**What you will do:** Each record below needs to be written out exactly as it appears.

Collected data entries
◇ ◇ ◇ ◇ ◇
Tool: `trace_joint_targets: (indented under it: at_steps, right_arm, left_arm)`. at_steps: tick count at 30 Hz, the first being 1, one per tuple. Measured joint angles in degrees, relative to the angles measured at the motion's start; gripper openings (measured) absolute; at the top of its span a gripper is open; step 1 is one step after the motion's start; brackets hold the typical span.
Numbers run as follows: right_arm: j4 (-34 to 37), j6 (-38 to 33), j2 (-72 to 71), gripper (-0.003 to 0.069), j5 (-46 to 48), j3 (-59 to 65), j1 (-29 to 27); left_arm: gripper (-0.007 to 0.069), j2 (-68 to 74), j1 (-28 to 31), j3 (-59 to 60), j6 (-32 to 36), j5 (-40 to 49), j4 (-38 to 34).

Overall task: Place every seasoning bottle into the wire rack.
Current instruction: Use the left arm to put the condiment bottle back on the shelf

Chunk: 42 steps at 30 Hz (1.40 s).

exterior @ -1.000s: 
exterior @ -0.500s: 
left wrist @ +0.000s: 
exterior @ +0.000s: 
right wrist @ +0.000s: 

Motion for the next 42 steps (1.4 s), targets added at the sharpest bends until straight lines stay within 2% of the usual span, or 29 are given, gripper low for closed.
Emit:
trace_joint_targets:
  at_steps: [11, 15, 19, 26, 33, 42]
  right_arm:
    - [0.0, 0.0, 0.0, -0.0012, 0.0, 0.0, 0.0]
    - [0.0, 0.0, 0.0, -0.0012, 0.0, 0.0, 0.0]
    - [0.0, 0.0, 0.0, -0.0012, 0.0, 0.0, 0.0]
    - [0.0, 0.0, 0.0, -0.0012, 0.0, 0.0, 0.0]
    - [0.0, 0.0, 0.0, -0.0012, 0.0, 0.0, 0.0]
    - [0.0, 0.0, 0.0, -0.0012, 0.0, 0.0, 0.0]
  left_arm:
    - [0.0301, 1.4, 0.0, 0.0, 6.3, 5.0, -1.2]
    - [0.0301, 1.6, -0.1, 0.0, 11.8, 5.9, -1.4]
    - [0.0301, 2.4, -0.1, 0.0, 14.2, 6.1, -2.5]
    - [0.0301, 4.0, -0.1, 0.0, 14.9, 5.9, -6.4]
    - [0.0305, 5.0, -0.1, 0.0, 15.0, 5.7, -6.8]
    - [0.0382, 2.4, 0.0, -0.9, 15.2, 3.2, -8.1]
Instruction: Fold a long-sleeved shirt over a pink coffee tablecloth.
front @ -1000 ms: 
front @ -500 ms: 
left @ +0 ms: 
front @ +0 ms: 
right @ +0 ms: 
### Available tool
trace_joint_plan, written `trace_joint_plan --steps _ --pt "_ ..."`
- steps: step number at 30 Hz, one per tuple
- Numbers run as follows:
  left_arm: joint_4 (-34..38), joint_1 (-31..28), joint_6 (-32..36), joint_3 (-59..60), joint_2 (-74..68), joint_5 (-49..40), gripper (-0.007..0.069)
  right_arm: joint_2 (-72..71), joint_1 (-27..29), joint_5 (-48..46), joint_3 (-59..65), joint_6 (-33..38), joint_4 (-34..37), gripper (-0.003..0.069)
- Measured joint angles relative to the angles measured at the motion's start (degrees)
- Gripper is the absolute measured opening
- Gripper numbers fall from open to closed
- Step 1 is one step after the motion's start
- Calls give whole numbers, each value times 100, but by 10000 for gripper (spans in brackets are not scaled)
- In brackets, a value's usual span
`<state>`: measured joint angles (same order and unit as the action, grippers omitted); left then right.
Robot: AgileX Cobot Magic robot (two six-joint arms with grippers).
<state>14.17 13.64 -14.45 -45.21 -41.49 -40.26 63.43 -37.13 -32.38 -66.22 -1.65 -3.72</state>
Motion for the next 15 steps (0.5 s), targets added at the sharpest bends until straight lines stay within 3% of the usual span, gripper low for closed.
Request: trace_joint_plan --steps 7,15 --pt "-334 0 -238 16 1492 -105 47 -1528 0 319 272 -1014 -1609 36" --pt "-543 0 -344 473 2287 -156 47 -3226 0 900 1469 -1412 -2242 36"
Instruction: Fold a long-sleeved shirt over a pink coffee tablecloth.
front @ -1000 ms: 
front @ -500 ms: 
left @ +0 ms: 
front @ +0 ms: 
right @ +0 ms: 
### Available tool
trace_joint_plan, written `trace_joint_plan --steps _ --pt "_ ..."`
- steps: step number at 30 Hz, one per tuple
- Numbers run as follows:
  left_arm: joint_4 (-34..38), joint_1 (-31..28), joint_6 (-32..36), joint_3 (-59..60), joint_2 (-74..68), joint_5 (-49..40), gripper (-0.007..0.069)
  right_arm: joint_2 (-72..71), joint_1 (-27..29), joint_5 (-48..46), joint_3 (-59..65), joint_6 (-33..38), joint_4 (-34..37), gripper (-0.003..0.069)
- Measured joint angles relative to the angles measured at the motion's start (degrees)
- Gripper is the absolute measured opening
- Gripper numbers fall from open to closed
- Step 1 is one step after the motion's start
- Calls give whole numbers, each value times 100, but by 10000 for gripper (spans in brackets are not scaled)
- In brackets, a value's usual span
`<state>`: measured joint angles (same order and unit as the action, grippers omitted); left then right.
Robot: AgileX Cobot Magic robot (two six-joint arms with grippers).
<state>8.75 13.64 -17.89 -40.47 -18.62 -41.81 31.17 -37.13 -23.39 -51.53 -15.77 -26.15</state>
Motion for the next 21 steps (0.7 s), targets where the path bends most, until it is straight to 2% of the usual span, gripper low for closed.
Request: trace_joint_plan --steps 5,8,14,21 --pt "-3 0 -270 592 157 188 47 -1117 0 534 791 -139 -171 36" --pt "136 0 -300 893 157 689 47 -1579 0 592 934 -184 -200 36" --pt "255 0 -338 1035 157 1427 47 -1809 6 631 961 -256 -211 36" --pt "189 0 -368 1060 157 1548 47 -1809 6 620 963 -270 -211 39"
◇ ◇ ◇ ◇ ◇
**The answer:**
Tool: `trace_joint_targets: (indented under it: at_steps, right_arm, left_arm)`. at_steps: tick count at 30 Hz, the first being 1, one per tuple. Measured joint angles in degrees, relative to the angles measured at the motion's start; gripper openings (measured) absolute; at the top of its span a gripper is open; step 1 is one step after the motion's start; brackets hold the typical span.
Numbers run as follows: right_arm: j4 (-34 to 37), j6 (-38 to 33), j2 (-72 to 71), gripper (-0.003 to 0.069), j5 (-46 to 48), j3 (-59 to 65), j1 (-29 to 27); left_arm: gripper (-0.007 to 0.069), j2 (-68 to 74), j1 (-28 to 31), j3 (-59 to 60), j6 (-32 to 36), j5 (-40 to 49), j4 (-38 to 34).

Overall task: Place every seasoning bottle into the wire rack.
Current instruction: Use the left arm to put the condiment bottle back on the shelf

Chunk: 42 steps at 30 Hz (1.40 s).

exterior @ -1.000s: 
exterior @ -0.500s: 
left wrist @ +0.000s: 
exterior @ +0.000s: 
right wrist @ +0.000s: 

Motion for the next 42 steps (1.4 s), targets added at the sharpest bends until straight lines stay within 2% of the usual span, or 29 are given, gripper low for closed.
Emit:
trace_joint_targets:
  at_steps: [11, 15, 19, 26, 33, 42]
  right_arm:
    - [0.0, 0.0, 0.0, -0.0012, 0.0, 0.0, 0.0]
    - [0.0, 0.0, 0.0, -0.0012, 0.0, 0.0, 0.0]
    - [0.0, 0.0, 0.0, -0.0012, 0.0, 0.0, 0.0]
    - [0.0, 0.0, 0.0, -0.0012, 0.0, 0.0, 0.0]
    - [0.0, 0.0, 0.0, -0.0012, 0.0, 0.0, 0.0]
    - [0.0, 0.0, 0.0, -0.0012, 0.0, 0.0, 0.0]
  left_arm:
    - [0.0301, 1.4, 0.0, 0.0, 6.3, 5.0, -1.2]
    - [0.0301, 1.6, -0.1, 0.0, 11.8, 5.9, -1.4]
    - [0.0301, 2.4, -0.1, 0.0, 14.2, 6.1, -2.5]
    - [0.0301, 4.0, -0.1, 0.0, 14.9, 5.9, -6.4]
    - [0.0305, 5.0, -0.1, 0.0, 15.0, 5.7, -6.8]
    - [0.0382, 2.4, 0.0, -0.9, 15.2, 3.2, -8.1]
Instruction: Fold a long-sleeved shirt over a pink coffee tablecloth.
front @ -1000 ms: 
front @ -500 ms: 
left @ +0 ms: 
front @ +0 ms: 
right @ +0 ms: 
### Available tool
trace_joint_plan, written `trace_joint_plan --steps _ --pt "_ ..."`
- steps: step number at 30 Hz, one per tuple
- Numbers run as follows:
  left_arm: joint_4 (-34..38), joint_1 (-31..28), joint_6 (-32..36), joint_3 (-59..60), joint_2 (-74..68), joint_5 (-49..40), gripper (-0.007..0.069)
  right_arm: joint_2 (-72..71), joint_1 (-27..29), joint_5 (-48..46), joint_3 (-59..65), joint_6 (-33..38), joint_4 (-34..37), gripper (-0.003..0.069)
- Measured joint angles relative to the angles measured at the motion's start (degrees)
- Gripper is the absolute measured opening
- Gripper numbers fall from open to closed
- Step 1 is one step after the motion's start
- Calls give whole numbers, each value times 100, but by 10000 for gripper (spans in brackets are not scaled)
- In brackets, a value's usual span
`<state>`: measured joint angles (same order and unit as the action, grippers omitted); left then right.
Robot: AgileX Cobot Magic robot (two six-joint arms with grippers).
<state>14.17 13.64 -14.45 -45.21 -41.49 -40.26 63.43 -37.13 -32.38 -66.22 -1.65 -3.72</state>
Motion for the next 15 steps (0.5 s), targets added at the sharpest bends until straight lines stay within 3% of the usual span, gripper low for closed.
Request: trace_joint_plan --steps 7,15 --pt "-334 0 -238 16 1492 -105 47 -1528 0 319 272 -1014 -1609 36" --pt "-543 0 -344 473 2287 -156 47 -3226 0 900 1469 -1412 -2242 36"
Instruction: Fold a long-sleeved shirt over a pink coffee tablecloth.
front @ -1000 ms: 
front @ -500 ms: 
left @ +0 ms: 
front @ +0 ms: 
right @ +0 ms: 
### Available tool
trace_joint_plan, written `trace_joint_plan --steps _ --pt "_ ..."`
- steps: step number at 30 Hz, one per tuple
- Numbers run as follows:
  left_arm: joint_4 (-34..38), joint_1 (-31..28), joint_6 (-32..36), joint_3 (-59..60), joint_2 (-74..68), joint_5 (-49..40), gripper (-0.007..0.069)
  right_arm: joint_2 (-72..71), joint_1 (-27..29), joint_5 (-48..46), joint_3 (-59..65), joint_6 (-33..38), joint_4 (-34..37), gripper (-0.003..0.069)
- Measured joint angles relative to the angles measured at the motion's start (degrees)
- Gripper is the absolute measured opening
- Gripper numbers fall from open to closed
- Step 1 is one step after the motion's start
- Calls give whole numbers, each value times 100, but by 10000 for gripper (spans in brackets are not scaled)
- In brackets, a value's usual span
`<state>`: measured joint angles (same order and unit as the action, grippers omitted); left then right.
Robot: AgileX Cobot Magic robot (two six-joint arms with grippers).
<state>8.75 13.64 -17.89 -40.47 -18.62 -41.81 31.17 -37.13 -23.39 -51.53 -15.77 -26.15</state>
Motion for the next 21 steps (0.7 s), targets where the path bends most, until it is straight to 2% of the usual span, gripper low for closed.
Request: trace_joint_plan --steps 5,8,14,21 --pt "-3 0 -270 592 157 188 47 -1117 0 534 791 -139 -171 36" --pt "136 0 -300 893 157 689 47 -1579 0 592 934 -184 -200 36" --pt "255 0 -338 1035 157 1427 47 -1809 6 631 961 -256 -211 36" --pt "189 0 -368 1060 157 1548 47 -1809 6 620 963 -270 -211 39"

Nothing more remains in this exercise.